Jun 28 2017
Apomorphine subcutaneous infusion is an effective treatment for Parkinson patients whose motor fluctuations are poorly controlled by conventional therapies. This was shown by the large-scale TOLEDO study presented at the Congress of the European Academy of Neurology (EAN) in Amsterdam.
A new study proves that apomorphine subcutaneous infusions reduce OFF time in Parkinson patients, in other words, times of motor deficit. "Our results provide high-level evidence that apomorphine infusion is an effective treatment method for Parkinson patients whose motor fluctuations are inadequately controlled by other therapies," said leading investigator Adjunct Professor Dr. Regina Katzenschlager from the Donauspital in Vienna, Austria. She presented the main findings of the TOLEDO study at the 3rd Congress of the European Academy of Neurology (EAN) in Amsterdam.

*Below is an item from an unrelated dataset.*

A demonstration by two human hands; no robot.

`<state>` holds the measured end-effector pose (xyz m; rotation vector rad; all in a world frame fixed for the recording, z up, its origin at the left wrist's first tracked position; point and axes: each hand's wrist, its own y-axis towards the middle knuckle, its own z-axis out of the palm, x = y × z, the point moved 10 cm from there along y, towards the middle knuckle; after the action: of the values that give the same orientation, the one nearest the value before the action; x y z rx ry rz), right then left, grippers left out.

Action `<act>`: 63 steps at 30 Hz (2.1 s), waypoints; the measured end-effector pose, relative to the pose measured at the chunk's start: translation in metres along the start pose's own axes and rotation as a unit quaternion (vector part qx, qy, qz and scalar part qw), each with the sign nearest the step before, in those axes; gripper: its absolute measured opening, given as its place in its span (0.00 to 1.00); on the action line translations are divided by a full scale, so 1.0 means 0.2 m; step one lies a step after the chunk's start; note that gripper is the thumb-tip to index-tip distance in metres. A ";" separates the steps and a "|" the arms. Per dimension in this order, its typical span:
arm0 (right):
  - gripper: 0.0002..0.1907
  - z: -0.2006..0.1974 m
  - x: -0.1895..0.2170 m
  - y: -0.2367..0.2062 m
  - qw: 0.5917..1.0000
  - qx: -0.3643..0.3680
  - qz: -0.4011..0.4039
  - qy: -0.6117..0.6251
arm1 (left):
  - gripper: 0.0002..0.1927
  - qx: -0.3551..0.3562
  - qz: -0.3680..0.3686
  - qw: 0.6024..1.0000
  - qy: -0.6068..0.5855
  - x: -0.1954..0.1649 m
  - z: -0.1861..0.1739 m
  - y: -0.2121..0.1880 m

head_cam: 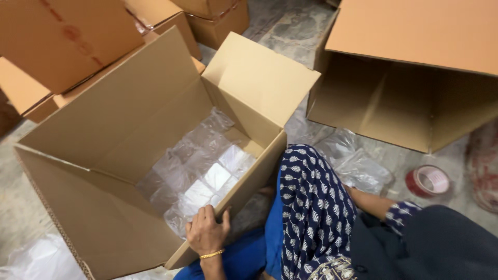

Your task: The person sits on the floor and packs plastic-wrapped plastic containers into a cardboard box, arranging them in layers and pressing them into place. They briefly pick up and handle a red utility knife and reposition the box while continuing to fill it.

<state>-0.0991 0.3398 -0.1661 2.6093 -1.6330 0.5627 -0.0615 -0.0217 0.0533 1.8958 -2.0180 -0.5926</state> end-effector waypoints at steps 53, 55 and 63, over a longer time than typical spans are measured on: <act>0.24 -1.04 0.90 0.44 0.917 -0.303 -0.235 0.114 | 0.68 0.270 0.102 0.944 -0.157 -0.41 1.77 1.00; 0.23 -1.04 0.90 0.45 0.922 -0.285 -0.229 0.126 | 0.68 0.302 0.105 0.942 -0.101 -0.42 1.84 0.97; 0.22 -1.06 0.91 0.44 0.927 -0.264 -0.234 0.126 | 0.60 0.357 0.120 0.922 -0.091 -0.44 2.01 0.94</act>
<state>-0.1673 0.1837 0.0719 2.2731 -0.8748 0.3458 -0.4155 0.1072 -0.1966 1.9328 -2.8067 0.0670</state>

Previous findings on treatment with infusions had shown that apomorphine shortens the OFF time in Parkinson patients, improves dyskinesia and reduces the need for orally administered levodopa. Its efficacy has now been confirmed for the first time in a controlled clinical study.
Patients from 23 centers in seven countries were randomized to receive either apomorphine subcutaneous infusion or placebo saline infusion for twelve weeks. Apomorphine infusion brought about a considerable reduction in OFF time and a substantial prolongation of ON time without troublesome dyskinesia. The efficacy of the infusion was also perceived as better by the patients in the apomorphine group than by those in the placebo group. Dr. Katzenschlager: "The medication was well tolerated. We detected no unexpected adverse effects. The study results should encourage us to prescribe to our Parkinson patients with severe motor fluctuations this effective therapy, which has been all too rarely used thus far."